Pourquoi les chiens séduisent de plus en plus les entreprises ?
Nos amies les bêtes•En France, la tendance fait son chemin, portée par des arguments sérieux, parmi lesquels une baisse du stress et un retour au bureauYoussef Zein
Les canidés ont la cote dans le monde du travail. Selon une étude d’Actinéo, un observatoire sur la qualité de vie au travail, plus d’un Français sur cinq serait favorable à l’idée de les accueillir au bureau. Leur présence encouragerait même les salariés à revenir au bureau. Un détail loin d’être anodin, à une époque où les employeurs cherchent à freiner le télétravail.

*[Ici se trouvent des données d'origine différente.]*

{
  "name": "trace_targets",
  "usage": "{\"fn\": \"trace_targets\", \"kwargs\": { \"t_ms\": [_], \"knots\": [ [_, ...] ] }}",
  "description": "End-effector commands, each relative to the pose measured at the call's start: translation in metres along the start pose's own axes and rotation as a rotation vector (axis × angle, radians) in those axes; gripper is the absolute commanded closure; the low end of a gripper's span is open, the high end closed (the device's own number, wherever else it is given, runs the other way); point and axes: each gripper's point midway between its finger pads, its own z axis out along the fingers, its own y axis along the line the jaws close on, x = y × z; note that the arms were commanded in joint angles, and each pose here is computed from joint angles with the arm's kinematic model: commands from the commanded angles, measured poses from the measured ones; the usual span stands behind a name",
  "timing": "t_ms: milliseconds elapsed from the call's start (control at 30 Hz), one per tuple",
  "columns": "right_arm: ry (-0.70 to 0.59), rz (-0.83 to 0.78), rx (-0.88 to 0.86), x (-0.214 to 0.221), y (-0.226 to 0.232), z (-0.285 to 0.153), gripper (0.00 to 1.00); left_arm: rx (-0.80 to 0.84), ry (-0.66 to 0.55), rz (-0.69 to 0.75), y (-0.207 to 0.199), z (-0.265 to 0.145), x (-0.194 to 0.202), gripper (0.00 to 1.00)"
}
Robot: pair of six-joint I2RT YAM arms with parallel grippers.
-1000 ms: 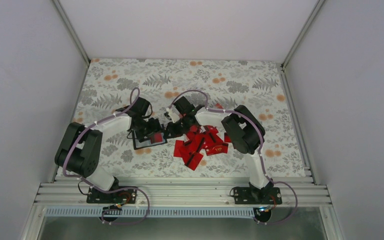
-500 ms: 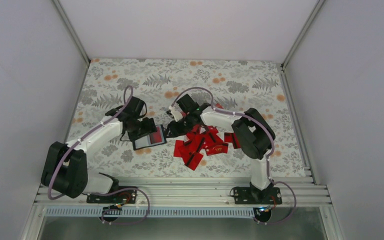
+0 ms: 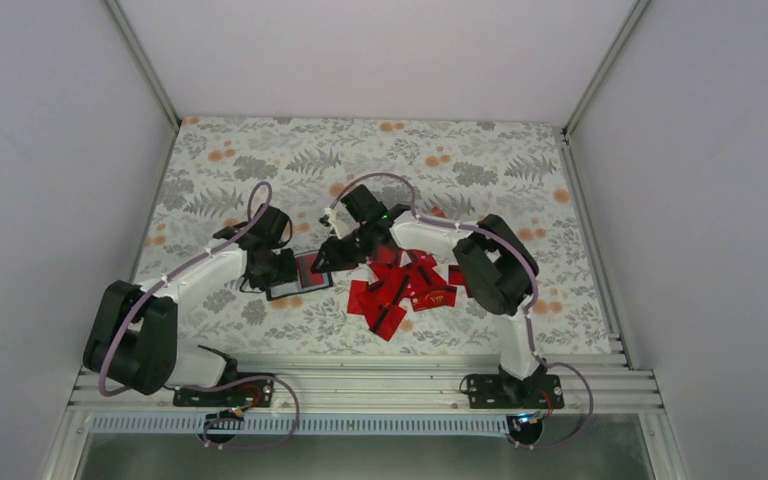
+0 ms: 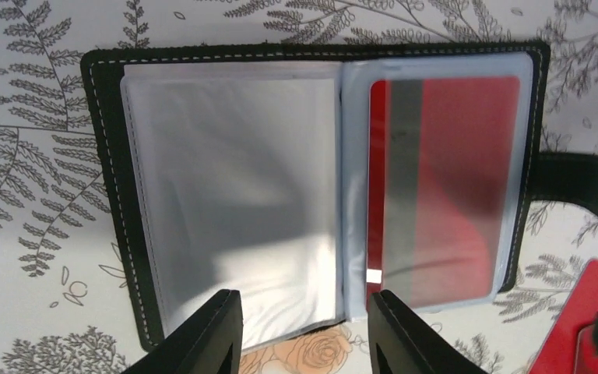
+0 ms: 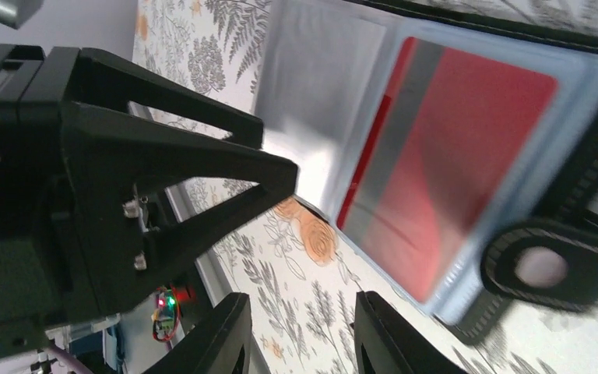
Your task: Put the credit cards into the card holder
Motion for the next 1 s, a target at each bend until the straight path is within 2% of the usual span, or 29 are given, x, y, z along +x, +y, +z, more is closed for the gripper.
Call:
{"fn": "trace_targets", "kwargs": {
  "t_ms": [0, 133, 467, 667, 967],
  "knots": [
    [0.028, -0.001, -0.027, -0.004, 0.016, 0.023, 0.65, 0.002, -0.035, 0.036, -0.001, 0.005, -0.007, 0.62],
    [0.021, 0.039, 0.019, -0.006, 0.005, 0.030, 0.66, 0.004, -0.019, 0.052, -0.001, 0.012, -0.006, 0.70],
    [-0.008, 0.109, 0.195, -0.010, -0.032, 0.029, 0.67, 0.019, 0.010, 0.085, -0.001, 0.028, -0.005, 0.77],
    [-0.003, 0.125, 0.204, -0.008, -0.039, 0.030, 0.67, 0.095, 0.029, 0.110, -0.016, 0.035, -0.005, 0.80],
    [0.006, 0.131, 0.227, -0.005, -0.046, 0.032, 0.67, 0.084, 0.041, 0.119, -0.016, 0.039, -0.006, 0.81]
  ]
}}
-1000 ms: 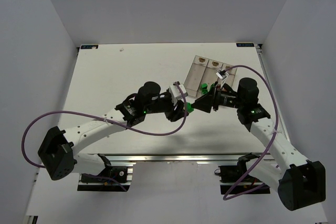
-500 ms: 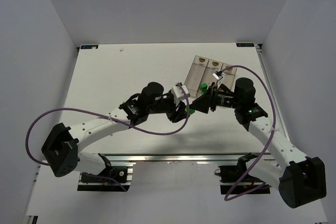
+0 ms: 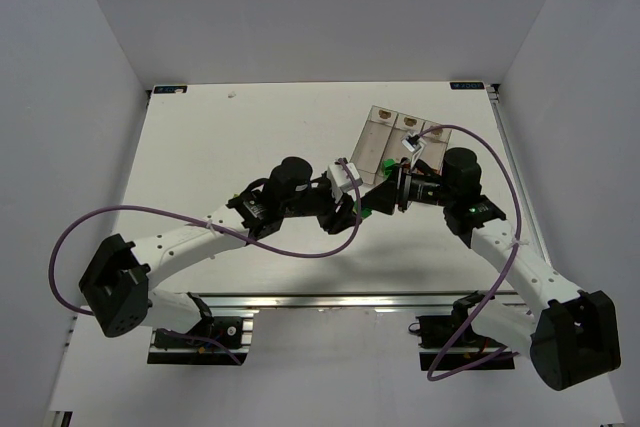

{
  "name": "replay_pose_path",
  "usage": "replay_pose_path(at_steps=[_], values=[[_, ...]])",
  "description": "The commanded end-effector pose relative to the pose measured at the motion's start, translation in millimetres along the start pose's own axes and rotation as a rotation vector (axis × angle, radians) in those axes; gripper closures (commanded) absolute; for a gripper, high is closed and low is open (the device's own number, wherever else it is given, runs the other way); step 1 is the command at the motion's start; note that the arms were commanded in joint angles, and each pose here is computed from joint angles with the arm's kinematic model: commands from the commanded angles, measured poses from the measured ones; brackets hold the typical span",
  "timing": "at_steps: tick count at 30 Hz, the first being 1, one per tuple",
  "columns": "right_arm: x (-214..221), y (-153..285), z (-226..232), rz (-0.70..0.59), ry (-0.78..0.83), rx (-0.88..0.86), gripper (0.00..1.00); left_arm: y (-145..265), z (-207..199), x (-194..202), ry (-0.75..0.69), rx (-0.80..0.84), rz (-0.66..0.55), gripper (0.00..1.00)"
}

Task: Sort the legos into containers by color

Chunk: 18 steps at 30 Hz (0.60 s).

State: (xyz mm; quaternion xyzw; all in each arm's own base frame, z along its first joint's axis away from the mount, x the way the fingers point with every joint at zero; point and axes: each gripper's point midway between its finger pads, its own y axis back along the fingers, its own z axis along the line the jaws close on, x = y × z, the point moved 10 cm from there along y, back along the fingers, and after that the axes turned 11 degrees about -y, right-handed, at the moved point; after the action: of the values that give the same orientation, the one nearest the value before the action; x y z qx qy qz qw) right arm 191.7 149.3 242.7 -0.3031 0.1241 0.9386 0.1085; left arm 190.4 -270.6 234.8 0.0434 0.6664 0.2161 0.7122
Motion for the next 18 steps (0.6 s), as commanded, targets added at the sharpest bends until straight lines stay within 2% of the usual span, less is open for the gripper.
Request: replay_pose_path(at_steps=[1,18], values=[[-1.6,-1.0,1.7,-0.004,0.032,-0.010,0.35,-0.9,0.2,-6.1,-0.013,0.002,-0.023,0.91],[4.8,-7.8,-4.2,0.014,0.031,0.011,0.38,0.7,7.4,-4.5,-0.046,-0.068,0.022,0.91]])
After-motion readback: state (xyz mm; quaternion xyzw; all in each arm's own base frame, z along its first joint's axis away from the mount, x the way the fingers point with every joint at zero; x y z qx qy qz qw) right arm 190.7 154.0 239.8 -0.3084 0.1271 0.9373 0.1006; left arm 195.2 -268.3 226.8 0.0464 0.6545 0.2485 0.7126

Elodia Doncel Perez, psychologue du travail, voit la tendance émerger : « C’est quelque chose que l’on rencontre de plus en plus souvent. De nombreux salariés témoignent des bienfaits du contact avec le chien dans le milieu pro. »
Un « effet doudou »
Le Code du travail n’interdit pas la présence d’animaux sur le lieu de travail. En 2012, une étude publiée par l’Université du Commonwealth de Virginie révélait que les salariés qui venaient accompagnés de leur compagnon à quatre pattes étaient moins stressés et plus productifs que les autres. Rien de magique ici, mais un schéma bien connu : « L’ocytocine, c’est l’hormone qui crée le lien amoureux, un lien affectif et sécurisant », explique Elodia Doncel Perez. « Quand on caresse un animal, on active cette hormone. Pour beaucoup, leur chien ou leur chat est un repère affectif, une forme de sécurité. Il y a un vrai effet doudou, qui n’est pas juste placebo. »
Pour autant, tous les canidés ne sont pas des compagnons idéaux. « Ce n’est pas parce que cette pratique est vertueuse que l’on doit l’instaurer n’importe comment », rappelle la psychologue du travail. Tout d’abord, tous les types de chiens ne se prêtent pas au cadre de l’entreprise. Un gros animal, comme un doberman, aura beaucoup plus de mal à tenir en place dans l’open space qu’un caniche.
Aussi, les sensibilités de chacun doivent être prises en compte : allergies, phobies… Ou simples inconforts. « Il faut de la pédagogie et du cadre », insiste Elodia Doncel Perez. « L’objectif n’est pas de transformer le lieu de travail en animalerie. » Des chiens au bureau, oui, mais toujours avec un commun accord.